I remember always looking at the digital part to check the time.

I think because it was easier to see the very exact time at a glance.

What strap are you going to attach with it?

nice Buy!

cheers,

Gregor


----------



## Stan (Aug 7, 2003)

Ron,

That's an interesting watch and has got me trying to remember what I wore in the 1970's.

I can't remember one of them.


----------



## JoT (Aug 12, 2003)

I like it Ron ... a bit of history ... some modern watches use the crown to set the digital display ... never seen it on a watch that age though









I like the response from Seiko .... I contacted Glycine about which movements they used in the 1950's ... took six weeks for them to reply ... the answer? They didn't know ... all their records had been lost


----------



## ron (Dec 12, 2003)

John -



> some modern watches use the crown to set the digital display


Interesting - can you tell me an example or two? You've got me curious!

Gregor - I know what you mean. I'll have the LCD on a different zone, so to see "precise" time, a glance at the hands will tell me to the minute, and if I want more accurate, I can look at the LCD for seconds.

Of course, I could just have the LCD on date display mode



> What strap are you going to attach with it?


I confess, I was going to leave the original Seiko metal strap on it............but now you have got me thinking.

I can't resist asking..........Stan! Would it go with Mesh?!?!
















The straps I have to hand are RLT USA oiled leather and a Mesh - if the Mesh fits I'll stick it on and see how it feels/looks

Not sure how a black USA would look - but may try one

I'll try to post some shots of the different straps when I try them


----------



## Stan (Aug 7, 2003)

Ron,

What size is the lug spacing?


----------



## AlexR (May 11, 2003)

Breitling Aerospace,Emergency,Tissot Twotimer,all set with the crown









Nice watch Ron


----------



## Silver Hawk (Dec 2, 2003)

ron said:


> I can't resist asking..........Stan! Would it go with Mesh?!?!

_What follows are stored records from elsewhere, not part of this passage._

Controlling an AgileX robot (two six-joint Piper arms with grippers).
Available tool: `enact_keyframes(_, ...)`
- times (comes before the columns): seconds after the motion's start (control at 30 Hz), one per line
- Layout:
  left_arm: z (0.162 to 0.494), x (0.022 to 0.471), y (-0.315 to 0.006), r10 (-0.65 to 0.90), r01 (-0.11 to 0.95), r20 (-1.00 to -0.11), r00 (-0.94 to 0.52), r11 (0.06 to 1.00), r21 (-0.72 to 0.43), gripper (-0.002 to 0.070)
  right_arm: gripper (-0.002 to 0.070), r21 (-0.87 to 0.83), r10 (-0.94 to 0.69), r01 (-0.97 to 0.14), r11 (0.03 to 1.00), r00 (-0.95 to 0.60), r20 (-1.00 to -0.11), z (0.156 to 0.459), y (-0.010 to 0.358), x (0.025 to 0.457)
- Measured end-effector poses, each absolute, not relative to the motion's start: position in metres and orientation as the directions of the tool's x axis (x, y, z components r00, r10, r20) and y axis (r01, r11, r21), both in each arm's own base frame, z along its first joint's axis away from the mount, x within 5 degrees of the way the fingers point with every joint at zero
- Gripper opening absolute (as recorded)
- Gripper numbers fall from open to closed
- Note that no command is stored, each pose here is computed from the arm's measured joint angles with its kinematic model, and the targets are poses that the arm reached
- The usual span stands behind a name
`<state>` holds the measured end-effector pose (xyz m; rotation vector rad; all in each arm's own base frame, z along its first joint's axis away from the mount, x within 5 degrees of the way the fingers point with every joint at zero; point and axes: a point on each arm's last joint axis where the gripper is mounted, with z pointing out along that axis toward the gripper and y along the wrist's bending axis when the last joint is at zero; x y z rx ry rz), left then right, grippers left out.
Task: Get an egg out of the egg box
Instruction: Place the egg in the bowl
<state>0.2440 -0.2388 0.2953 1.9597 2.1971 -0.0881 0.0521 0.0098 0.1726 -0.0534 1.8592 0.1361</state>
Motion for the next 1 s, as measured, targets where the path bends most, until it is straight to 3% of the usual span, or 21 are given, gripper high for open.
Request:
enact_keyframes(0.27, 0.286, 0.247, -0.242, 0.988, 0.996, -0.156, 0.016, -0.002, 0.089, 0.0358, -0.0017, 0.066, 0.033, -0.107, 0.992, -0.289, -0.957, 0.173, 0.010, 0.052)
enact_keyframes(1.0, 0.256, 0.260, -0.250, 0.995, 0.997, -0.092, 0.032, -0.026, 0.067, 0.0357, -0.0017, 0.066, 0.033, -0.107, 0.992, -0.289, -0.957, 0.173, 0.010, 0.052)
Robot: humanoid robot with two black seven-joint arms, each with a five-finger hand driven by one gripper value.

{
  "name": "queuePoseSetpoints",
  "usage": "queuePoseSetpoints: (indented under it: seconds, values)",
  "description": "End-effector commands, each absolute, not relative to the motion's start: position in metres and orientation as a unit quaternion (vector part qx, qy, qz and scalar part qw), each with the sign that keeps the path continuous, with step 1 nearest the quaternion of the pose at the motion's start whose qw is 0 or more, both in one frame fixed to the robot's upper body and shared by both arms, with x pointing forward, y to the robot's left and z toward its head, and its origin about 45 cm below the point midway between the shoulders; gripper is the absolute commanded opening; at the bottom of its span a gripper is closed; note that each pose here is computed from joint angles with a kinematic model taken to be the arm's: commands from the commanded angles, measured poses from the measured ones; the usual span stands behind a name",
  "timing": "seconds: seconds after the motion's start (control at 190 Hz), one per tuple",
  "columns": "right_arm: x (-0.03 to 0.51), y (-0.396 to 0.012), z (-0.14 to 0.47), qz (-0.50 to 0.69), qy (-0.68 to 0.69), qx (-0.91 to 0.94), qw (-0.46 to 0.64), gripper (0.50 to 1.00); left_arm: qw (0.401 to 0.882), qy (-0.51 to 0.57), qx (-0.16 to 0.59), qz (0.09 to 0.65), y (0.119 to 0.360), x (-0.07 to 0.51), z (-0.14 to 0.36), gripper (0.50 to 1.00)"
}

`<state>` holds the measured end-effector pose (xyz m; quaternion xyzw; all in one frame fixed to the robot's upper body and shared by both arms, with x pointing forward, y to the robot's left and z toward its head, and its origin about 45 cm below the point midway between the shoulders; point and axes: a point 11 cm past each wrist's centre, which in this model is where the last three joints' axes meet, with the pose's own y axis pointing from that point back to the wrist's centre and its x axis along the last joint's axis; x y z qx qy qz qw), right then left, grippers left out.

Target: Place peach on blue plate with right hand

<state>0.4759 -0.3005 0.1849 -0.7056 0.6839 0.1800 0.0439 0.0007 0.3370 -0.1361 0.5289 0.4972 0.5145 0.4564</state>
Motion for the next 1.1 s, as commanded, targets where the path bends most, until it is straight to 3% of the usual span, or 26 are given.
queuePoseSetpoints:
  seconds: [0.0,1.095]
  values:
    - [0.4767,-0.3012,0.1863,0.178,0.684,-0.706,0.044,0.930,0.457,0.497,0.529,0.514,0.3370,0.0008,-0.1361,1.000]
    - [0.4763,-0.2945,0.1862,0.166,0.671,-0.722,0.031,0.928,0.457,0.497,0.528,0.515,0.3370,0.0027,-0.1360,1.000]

 Stan, I was expecting you to say "Everything goes with mesh!"...

...instead, you ask some boring question about lug sizes.


----------



## JoT (Aug 12, 2003)

AlexR said:


> Breitling Aerospace,Emergency,Tissot Twotimer,all set with the crown


 Also Breitling B1 and Tag Heuer Kirium F1


----------



## ron (Dec 12, 2003)

Stan said:


> Ron,
> 
> What size is the lug spacing?


Hi Stan

Too small, I can't "Mesh" it









I didn't measure the lugs - just held the mesh strap against the watch - too big by a few mm

Not to worry though - the original strap looks OK, and if curiosity gets the better of me, I'm sure I can find an oiled leather to try it on


----------



## gregor (Nov 5, 2003)

Hi Ron,

Maybe black leather wouldn't look too bad on this watch.

but maybe not the usa black leather, since that one has a bit too much rugged/tough look.

but I am curious to see it on mesh aswell!









gregor


----------



## Stan (Aug 7, 2003)

Ron,

I'd be suprised if it's less than 18mm, you can grind the mesh down to 18mm if you are careful. I've done it with both of mine.

But then I would wouldn't I?


----------



## Griff (Feb 23, 2003)

You would Stan..............wouldn't be surprised if you rubbed 'em down in width with Duraglit!!!!!


----------